The Pasadena Unified School District (PUSD) appears to be inching closer to takeover by the Los Angeles County Office of Education (LACOE).
In a sternly worded April 17 letter addressed to Board of Education President Roy Boulghourjian, LACOE Chief Financial Officer Candi Clark said the district needs to cut an additional $8 million from its budget, pointing out “the district has a history of not submitting its FSPs [financial stability plans] in prior years, which is of great concern to our office,” the letter states.
PUSD Superintendent Brian McDonald said in an email blast on Friday that the district is well on its way to meeting its financial obligations.
“We have put into effect the Board of Education’s courageous actions to right-size staffing and minimize spending,” wrote McDonald. “The reductions and savings of more than $6.9 million during 2017-2018 and more than $12 million in reductions for 2018-2019 have allowed us to replenish our district’s state-mandated reserve and end the year with a balanced budget.”
But it appears that is not sufficient. LACOE is calling for cuts to special education, an increase in the district’s workers’ compensation insurance fund, and closer monitoring of enrollment trends. School funding by the state is based on student average daily attendance (ADA), with funding cuts corresponding to steep and ongoing reductions in the district’s student population.

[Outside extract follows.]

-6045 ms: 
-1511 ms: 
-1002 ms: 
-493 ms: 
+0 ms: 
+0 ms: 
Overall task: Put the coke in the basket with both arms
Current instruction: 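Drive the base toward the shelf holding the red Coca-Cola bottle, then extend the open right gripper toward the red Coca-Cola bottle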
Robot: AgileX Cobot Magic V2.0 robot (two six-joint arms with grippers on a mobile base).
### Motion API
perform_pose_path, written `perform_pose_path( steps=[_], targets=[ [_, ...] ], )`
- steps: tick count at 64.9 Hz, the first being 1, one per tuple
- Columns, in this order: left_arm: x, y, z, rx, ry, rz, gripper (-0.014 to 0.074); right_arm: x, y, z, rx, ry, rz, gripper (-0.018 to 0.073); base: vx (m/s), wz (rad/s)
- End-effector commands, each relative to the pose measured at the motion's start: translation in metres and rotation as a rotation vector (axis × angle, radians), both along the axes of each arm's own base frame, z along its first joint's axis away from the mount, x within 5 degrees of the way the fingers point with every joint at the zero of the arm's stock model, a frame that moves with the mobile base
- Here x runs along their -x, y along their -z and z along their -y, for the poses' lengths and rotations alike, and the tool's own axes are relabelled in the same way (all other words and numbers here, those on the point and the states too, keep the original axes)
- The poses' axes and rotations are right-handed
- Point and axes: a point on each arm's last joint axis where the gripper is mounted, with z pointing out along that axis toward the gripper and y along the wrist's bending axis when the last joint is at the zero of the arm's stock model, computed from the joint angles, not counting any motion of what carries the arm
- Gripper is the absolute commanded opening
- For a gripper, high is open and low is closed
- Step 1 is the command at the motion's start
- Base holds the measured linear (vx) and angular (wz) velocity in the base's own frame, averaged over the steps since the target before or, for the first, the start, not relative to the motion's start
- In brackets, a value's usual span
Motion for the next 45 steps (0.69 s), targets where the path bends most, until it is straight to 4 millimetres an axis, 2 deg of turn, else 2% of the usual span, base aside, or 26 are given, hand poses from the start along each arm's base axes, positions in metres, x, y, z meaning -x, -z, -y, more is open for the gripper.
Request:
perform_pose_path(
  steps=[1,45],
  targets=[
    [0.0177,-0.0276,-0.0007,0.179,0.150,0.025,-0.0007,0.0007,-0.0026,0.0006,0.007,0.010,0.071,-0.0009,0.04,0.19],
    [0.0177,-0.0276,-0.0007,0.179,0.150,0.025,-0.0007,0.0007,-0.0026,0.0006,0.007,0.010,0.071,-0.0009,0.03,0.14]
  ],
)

The district has been plagued by declining enrollment for years, and unless officials can find a constant revenue stream, the district could end up in this situation again.
McDonald said the district has more work ahead due to increasing pension and health care costs, with state funding expected to remain flat.
LACOE has already provided a fiscal expert to help the district deal with pending insolvency. According to the letter, the county agency will take the next step if the district does not adhere to the FCS.
“We are prepared to elevate the fiscal expert to fiscal adviser, with stay and rescind power over the board should the FSP not be implemented in its entirety or should the board take any action determined to be contrary to be contrary to improving the district’s financial solvency and further impeding the district’s ability to meet its financial obligations,” Clark wrote.